Objective: To evaluate homocysteine levels in patients with Takayasu arteritis (TA) and in controls, and to analyze associations between homocysteine levels and paraoxonase 1 (PON1) activity, cysteine levels, methotrexate use, disease activity, extent of arterial involvement, and ischemic events in patients with TA.
Methods: A cross-sectional study was performed with 29 patients with TA and 30 controls who underwent clinical evaluation and blood sample collection in the fasting state.

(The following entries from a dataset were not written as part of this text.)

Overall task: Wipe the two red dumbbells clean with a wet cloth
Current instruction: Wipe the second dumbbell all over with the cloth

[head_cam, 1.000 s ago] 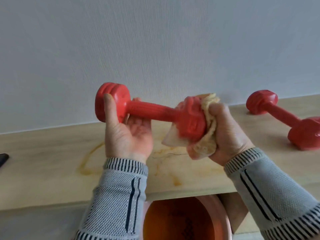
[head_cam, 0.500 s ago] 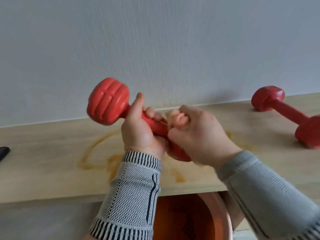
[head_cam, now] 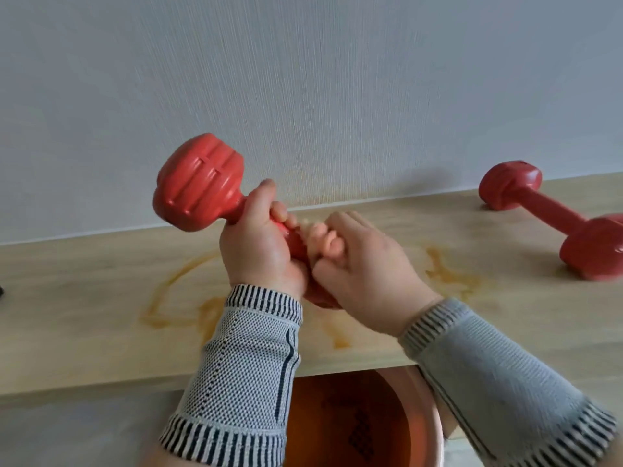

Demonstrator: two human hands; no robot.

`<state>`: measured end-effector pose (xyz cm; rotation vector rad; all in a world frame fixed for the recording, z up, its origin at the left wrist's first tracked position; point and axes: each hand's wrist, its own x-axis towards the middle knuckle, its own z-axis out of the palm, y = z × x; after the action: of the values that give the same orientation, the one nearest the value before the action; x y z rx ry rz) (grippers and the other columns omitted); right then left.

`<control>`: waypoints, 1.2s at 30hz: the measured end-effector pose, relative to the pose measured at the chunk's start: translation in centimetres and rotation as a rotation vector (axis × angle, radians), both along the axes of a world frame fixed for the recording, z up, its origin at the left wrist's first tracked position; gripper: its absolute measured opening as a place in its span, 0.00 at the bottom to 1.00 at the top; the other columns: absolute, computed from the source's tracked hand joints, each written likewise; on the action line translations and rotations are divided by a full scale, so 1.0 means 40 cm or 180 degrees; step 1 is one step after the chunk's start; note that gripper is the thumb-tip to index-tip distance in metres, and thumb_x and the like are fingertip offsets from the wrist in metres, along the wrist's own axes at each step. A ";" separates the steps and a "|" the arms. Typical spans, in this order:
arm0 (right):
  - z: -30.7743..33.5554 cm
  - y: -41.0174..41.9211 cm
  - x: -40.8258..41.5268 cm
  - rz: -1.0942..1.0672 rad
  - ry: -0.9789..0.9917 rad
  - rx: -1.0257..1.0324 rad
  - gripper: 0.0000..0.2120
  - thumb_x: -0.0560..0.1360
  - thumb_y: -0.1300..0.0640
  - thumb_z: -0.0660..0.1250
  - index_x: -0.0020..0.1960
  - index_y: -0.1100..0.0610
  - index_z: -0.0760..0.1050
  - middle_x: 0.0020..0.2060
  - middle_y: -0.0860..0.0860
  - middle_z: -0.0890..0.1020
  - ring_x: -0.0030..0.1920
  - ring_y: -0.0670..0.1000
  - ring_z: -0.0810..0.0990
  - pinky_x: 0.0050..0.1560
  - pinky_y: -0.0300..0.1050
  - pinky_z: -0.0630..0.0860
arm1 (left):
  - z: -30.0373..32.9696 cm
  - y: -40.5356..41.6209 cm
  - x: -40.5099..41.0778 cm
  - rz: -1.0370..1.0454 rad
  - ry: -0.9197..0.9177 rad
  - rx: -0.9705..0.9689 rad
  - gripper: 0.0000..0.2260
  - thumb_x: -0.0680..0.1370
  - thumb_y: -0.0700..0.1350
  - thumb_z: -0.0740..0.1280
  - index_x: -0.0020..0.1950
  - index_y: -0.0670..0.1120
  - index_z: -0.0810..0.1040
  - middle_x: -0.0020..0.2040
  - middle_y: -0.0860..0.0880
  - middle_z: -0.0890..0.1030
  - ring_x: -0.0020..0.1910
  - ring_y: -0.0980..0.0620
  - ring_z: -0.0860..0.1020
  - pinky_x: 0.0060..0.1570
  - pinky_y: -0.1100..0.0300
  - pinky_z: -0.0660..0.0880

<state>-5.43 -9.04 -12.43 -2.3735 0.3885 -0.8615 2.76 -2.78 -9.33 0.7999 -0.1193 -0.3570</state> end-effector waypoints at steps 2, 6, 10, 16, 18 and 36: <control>0.013 -0.028 -0.002 0.0069 -0.0020 0.1424 0.10 0.65 0.50 0.62 0.40 0.54 0.76 0.35 0.47 0.80 0.37 0.50 0.78 0.41 0.43 0.73 | -0.001 0.007 -0.004 -0.0177 -0.0035 -0.0142 0.16 0.77 0.40 0.65 0.31 0.49 0.66 0.26 0.52 0.65 0.23 0.54 0.65 0.27 0.62 0.66; 0.022 -0.068 -0.025 0.1283 0.0353 0.4664 0.14 0.67 0.49 0.69 0.44 0.59 0.78 0.38 0.59 0.81 0.36 0.55 0.81 0.43 0.49 0.80 | 0.015 0.020 -0.016 -0.0623 -0.0372 -0.0305 0.19 0.78 0.40 0.61 0.27 0.51 0.66 0.24 0.54 0.64 0.22 0.56 0.63 0.28 0.62 0.66; 0.030 -0.052 -0.016 0.1258 -0.0020 0.4785 0.15 0.67 0.49 0.70 0.47 0.58 0.77 0.39 0.59 0.81 0.36 0.55 0.81 0.42 0.52 0.79 | 0.031 0.028 -0.001 -0.0483 -0.0584 -0.0235 0.15 0.79 0.44 0.64 0.32 0.49 0.68 0.26 0.54 0.68 0.24 0.56 0.67 0.30 0.62 0.69; -0.013 -0.019 0.002 -0.0268 -0.1040 -0.0092 0.13 0.63 0.54 0.69 0.46 0.58 0.75 0.40 0.48 0.78 0.42 0.49 0.77 0.45 0.36 0.73 | 0.043 0.011 0.039 -0.0095 0.0559 0.0256 0.08 0.75 0.49 0.73 0.43 0.49 0.75 0.36 0.53 0.74 0.34 0.56 0.75 0.45 0.61 0.78; -0.037 -0.015 0.006 -0.0040 -0.0910 -0.1088 0.15 0.61 0.52 0.67 0.44 0.59 0.78 0.42 0.52 0.79 0.44 0.55 0.77 0.48 0.46 0.75 | 0.033 0.017 0.042 -0.0065 0.0641 0.0177 0.11 0.75 0.50 0.72 0.39 0.50 0.72 0.31 0.54 0.71 0.30 0.56 0.71 0.36 0.61 0.74; 0.019 -0.018 -0.018 -0.0080 -0.1095 -0.0056 0.16 0.62 0.54 0.71 0.47 0.59 0.76 0.43 0.51 0.81 0.44 0.53 0.80 0.49 0.46 0.77 | 0.037 0.018 0.045 -0.0443 0.0802 0.0395 0.11 0.74 0.51 0.73 0.47 0.47 0.75 0.42 0.51 0.75 0.38 0.54 0.76 0.43 0.59 0.78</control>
<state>-6.14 -9.76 -11.69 -2.1830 0.2714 -1.2623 4.58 -2.06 -7.86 0.8644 0.0842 -0.5980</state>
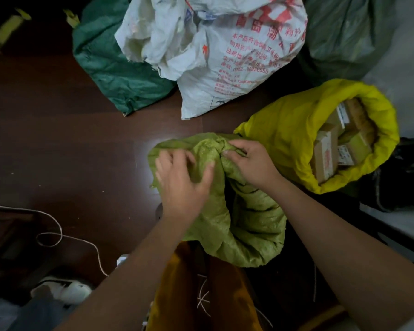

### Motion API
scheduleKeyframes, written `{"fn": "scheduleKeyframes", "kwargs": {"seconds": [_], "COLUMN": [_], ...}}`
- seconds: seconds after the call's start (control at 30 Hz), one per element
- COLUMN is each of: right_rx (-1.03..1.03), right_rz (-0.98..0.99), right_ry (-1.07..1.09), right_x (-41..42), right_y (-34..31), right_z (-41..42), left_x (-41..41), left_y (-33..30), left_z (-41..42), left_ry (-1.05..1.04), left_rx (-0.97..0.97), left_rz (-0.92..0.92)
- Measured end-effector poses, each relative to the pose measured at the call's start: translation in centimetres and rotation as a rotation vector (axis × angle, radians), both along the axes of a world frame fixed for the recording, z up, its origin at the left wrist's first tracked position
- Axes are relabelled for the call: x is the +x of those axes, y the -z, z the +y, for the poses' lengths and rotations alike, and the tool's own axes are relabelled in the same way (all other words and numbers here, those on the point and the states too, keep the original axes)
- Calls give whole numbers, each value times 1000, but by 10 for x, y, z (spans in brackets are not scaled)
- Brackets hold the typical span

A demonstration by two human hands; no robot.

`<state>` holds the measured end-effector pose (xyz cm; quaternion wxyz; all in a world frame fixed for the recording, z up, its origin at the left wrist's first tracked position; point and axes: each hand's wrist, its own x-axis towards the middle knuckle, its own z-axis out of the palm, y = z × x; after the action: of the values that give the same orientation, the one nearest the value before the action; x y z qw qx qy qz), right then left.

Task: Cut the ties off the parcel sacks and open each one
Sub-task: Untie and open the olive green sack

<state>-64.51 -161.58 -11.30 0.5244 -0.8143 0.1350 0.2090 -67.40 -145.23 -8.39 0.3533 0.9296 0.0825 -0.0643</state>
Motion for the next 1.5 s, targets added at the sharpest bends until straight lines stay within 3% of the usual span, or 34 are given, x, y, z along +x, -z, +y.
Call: {"fn": "scheduleKeyframes", "kwargs": {"seconds": [0.1,0.2,0.27,0.5,0.7,1.0,1.3,1.43,1.5], "right_rx": [16,21,26,146,257,343,386,523,614], "right_rz": [52,47,47,77,149,219,341,365,396], "right_ry": [12,42,67,196,388,505,612,622,624], "right_x": [4,5,3,-6,-7,-7,-5,-1,2], "right_y": [0,0,-2,-4,-10,-20,-49,-65,-69], "right_z": [4,7,6,0,4,0,16,17,18], "left_x": [-23,-43,-50,-42,-44,-30,20,54,72], "left_y": [-2,6,14,31,25,20,-30,-62,-72], "left_z": [-10,-20,-22,-20,-21,7,44,49,52], "left_ry": [82,92,57,-78,102,-85,-169,-340,-279], "left_rx": [198,425,455,-71,224,-422,-573,-666,-689], "left_rz": [10,149,238,358,566,340,538,692,724]}}
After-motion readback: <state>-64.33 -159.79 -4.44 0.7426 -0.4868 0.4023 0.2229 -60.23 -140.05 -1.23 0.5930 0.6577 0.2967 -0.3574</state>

Results: Among patients with TA, active disease was observed in 9 (31.0%) and previous arterial ischemic events in 10 (34.5%). Therapy with methotrexate was prescribed to 9 (31.0%) patients and it was associated with folic acid in 8 cases. Median homocysteine level was higher in patients with TA [10.9 μmol/l, interquartile range (IQR) 9.6-14.8] than in controls (6.9 μmol/l, IQR 5.1-11.9; p < 0.001). No difference was found regarding mean homocysteine levels between those using methotrexate and those under other therapies (12.8 ± 5.3 μmol/l vs 12.1 ± 3.2 μmol/l, respectively; p = 0.662). TA patients with active disease presented lower homocysteine levels (10.4 ± 2.1 μmol/l) compared to TA patients in remission (13.1 ± 4.2 μmol/l) (p = 0.034). A significant correlation was found between cysteine and homocysteine levels in patients with TA (ρ = 0.676, p < 0.0001), while there was no correlation between homocysteine and PON1 activity (ρ = 0.214, p = 0.265). Median homocysteine levels were higher in patients with ischemic events (13.2 μmol/l, IQR 10.9-17.5) compared to patients with no ischemic events (9.8 μmol/l, IQR 8.7-14.7; p = 0.027) and were associated with arterial ischemia in patients with TA (OR 1.31, 95% CI 1.01-1.71, p = 0.041).
Conclusion: Patients with TA presented higher homocysteine levels than controls and homocysteine was associated with an increased risk of arterial ischemic events in TA.